REQUIRED WORK —
Line by line, copy the material that follows without leaving anything out.

DATASET EXTRACT —
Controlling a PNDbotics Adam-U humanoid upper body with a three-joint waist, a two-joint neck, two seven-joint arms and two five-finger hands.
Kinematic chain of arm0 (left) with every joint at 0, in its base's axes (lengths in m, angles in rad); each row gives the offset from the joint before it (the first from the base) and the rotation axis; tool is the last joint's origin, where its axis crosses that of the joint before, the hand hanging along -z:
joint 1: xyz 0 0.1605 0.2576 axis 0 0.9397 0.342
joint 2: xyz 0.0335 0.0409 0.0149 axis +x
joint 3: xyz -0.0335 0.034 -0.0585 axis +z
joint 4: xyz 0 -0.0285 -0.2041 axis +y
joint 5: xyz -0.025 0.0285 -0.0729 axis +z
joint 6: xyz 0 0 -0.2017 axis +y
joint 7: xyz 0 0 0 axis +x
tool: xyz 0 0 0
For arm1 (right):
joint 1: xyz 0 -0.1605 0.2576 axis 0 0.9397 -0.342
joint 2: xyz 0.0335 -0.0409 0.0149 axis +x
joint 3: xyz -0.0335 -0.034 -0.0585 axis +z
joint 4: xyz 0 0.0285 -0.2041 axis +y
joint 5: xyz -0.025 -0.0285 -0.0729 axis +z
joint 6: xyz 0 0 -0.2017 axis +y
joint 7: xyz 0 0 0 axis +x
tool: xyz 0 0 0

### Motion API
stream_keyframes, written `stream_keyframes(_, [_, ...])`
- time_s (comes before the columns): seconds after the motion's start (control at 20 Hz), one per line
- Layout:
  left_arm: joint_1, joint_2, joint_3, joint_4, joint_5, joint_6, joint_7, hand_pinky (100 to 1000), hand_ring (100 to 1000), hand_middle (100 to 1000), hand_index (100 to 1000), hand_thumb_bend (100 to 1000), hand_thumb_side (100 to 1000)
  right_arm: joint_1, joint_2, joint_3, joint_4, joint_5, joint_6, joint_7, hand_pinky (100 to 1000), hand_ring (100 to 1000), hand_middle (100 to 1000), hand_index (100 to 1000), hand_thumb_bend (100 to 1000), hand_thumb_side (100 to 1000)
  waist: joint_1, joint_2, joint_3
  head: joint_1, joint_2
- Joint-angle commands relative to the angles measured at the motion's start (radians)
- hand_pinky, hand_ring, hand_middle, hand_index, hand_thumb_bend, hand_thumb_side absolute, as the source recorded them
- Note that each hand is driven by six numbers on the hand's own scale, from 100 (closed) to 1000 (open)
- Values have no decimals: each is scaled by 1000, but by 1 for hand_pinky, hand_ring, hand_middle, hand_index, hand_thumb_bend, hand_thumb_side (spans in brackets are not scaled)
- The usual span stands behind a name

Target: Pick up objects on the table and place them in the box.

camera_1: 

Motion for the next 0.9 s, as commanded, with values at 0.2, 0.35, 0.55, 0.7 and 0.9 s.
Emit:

TASK SOLUTION —
Controlling a PNDbotics Adam-U humanoid upper body with a three-joint waist, a two-joint neck, two seven-joint arms and two five-finger hands.
Kinematic chain of arm0 (left) with every joint at 0, in its base's axes (lengths in m, angles in rad); each row gives the offset from the joint before it (the first from the base) and the rotation axis; tool is the last joint's origin, where its axis crosses that of the joint before, the hand hanging along -z:
joint 1: xyz 0 0.1605 0.2576 axis 0 0.9397 0.342
joint 2: xyz 0.0335 0.0409 0.0149 axis +x
joint 3: xyz -0.0335 0.034 -0.0585 axis +z
joint 4: xyz 0 -0.0285 -0.2041 axis +y
joint 5: xyz -0.025 0.0285 -0.0729 axis +z
joint 6: xyz 0 0 -0.2017 axis +y
joint 7: xyz 0 0 0 axis +x
tool: xyz 0 0 0
For arm1 (right):
joint 1: xyz 0 -0.1605 0.2576 axis 0 0.9397 -0.342
joint 2: xyz 0.0335 -0.0409 0.0149 axis +x
joint 3: xyz -0.0335 -0.034 -0.0585 axis +z
joint 4: xyz 0 0.0285 -0.2041 axis +y
joint 5: xyz -0.025 -0.0285 -0.0729 axis +z
joint 6: xyz 0 0 -0.2017 axis +y
joint 7: xyz 0 0 0 axis +x
tool: xyz 0 0 0

### Motion API
stream_keyframes, written `stream_keyframes(_, [_, ...])`
- time_s (comes before the columns): seconds after the motion's start (control at 20 Hz), one per line
- Layout:
  left_arm: joint_1, joint_2, joint_3, joint_4, joint_5, joint_6, joint_7, hand_pinky (100 to 1000), hand_ring (100 to 1000), hand_middle (100 to 1000), hand_index (100 to 1000), hand_thumb_bend (100 to 1000), hand_thumb_side (100 to 1000)
  right_arm: joint_1, joint_2, joint_3, joint_4, joint_5, joint_6, joint_7, hand_pinky (100 to 1000), hand_ring (100 to 1000), hand_middle (100 to 1000), hand_index (100 to 1000), hand_thumb_bend (100 to 1000), hand_thumb_side (100 to 1000)
  waist: joint_1, joint_2, joint_3
  head: joint_1, joint_2
- Joint-angle commands relative to the angles measured at the motion's start (radians)
- hand_pinky, hand_ring, hand_middle, hand_index, hand_thumb_bend, hand_thumb_side absolute, as the source recorded them
- Note that each hand is driven by six numbers on the hand's own scale, from 100 (closed) to 1000 (open)
- Values have no decimals: each is scaled by 1000, but by 1 for hand_pinky, hand_ring, hand_middle, hand_index, hand_thumb_bend, hand_thumb_side (spans in brackets are not scaled)
- The usual span stands behind a name

Target: Pick up objects on the table and place them in the box.

camera_1: 

Motion for the next 0.9 s, as commanded, with values at 0.2, 0.35, 0.55, 0.7 and 0.9 s.
Emit:

Nothing further is required for this exercise.